Bethel United Methodist Church located on the southwest corner of that intersection is the only reminder of the rural farming community that existed in the first decades of the 20th Century known as Bethel.

Russell Bower grew up on the family farm three-quarters of a mile north of the church.

He attended the Epworth Grade School one mile west of his home.

In the fall of 1920 he began a daily four-mile bicycle ride to Anderson High School.

The arrival of the Lebanon & St. Louis Railroad in Stony Creek Township gave birth to more place-names each one spaced exactly one mile apart along the railroad from CR 500W to CR 700W.

Bloomer was named for early settler August Bloomer and was located where the railroad crosses the Lone Oak Road (CR 500W).

It was a revenue stop (income realized) on the railroad, and later home to a tile factory and then a cannery.

Crossley Station was another name for Bloomer.

To the northwest of the intersection of the Lone Oak Road and railroad is what remains of the old Foland Cannery.

This was once a flourishing tile factory, also established by Dr. Ball Davis, sometime around 1880 and which operated for half a century.

Clay was obtained from a considerable area around the old plant.

One mile to the west on the railroad where CR 600W crosses was Johnson’s Crossing.

There was also a grocery at this location with a post office.

It was named for John L. Johnson the first postmaster who was appointed Feb. 25, 1878.

This stop operated until Oct. 15, 1901, when the area’s mail service moved to Lapel.

And finally, one mile further west where CR 700W crossed the railroad was Graber’s Station named for Post Master Marion Graber.

It was the site of the old DeLawter sawmill, which supplied dimension timber and siding for a number of houses built in Park Place after the old iron bridge to the former Johnstown was opened in 1887.

A post office called Bruin was established there March 6, 1878, with Graber as its only postmaster until the office closed Sept. 15, 1884.

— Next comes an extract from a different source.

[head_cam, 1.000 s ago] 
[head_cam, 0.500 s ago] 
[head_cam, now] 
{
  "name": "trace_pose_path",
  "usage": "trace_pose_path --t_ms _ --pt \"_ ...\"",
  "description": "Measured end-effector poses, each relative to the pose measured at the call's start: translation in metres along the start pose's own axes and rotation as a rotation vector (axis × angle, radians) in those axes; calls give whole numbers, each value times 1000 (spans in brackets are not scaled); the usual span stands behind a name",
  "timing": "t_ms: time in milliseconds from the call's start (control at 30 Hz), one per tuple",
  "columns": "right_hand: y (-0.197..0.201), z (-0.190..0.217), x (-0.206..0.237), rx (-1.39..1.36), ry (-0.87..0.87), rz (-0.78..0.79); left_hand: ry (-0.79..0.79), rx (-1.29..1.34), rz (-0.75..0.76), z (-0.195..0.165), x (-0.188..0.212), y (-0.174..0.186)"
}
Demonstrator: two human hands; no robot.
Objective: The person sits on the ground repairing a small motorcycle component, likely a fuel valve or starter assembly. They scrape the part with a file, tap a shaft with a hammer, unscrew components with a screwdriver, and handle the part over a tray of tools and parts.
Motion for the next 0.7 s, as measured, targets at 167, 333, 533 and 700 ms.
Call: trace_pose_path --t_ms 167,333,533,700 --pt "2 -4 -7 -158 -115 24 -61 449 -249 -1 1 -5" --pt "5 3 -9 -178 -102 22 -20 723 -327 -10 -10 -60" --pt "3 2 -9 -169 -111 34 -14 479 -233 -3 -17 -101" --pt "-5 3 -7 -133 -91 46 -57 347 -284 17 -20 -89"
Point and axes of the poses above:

Madison County Historian Stephen Jackson is leading a series of “First Sunday” presentations covering the History of Madison County townships. The talks are set for 2 p.m. on the first Sunday each month in the Bowman Room at Museum of Madison County History, 11 W. 11th St., Anderson. The talks began Sept. 4, 2022, and run through Nov. 5. The information he prepares for those presentations form the basis of this series of columns in The Times-Post.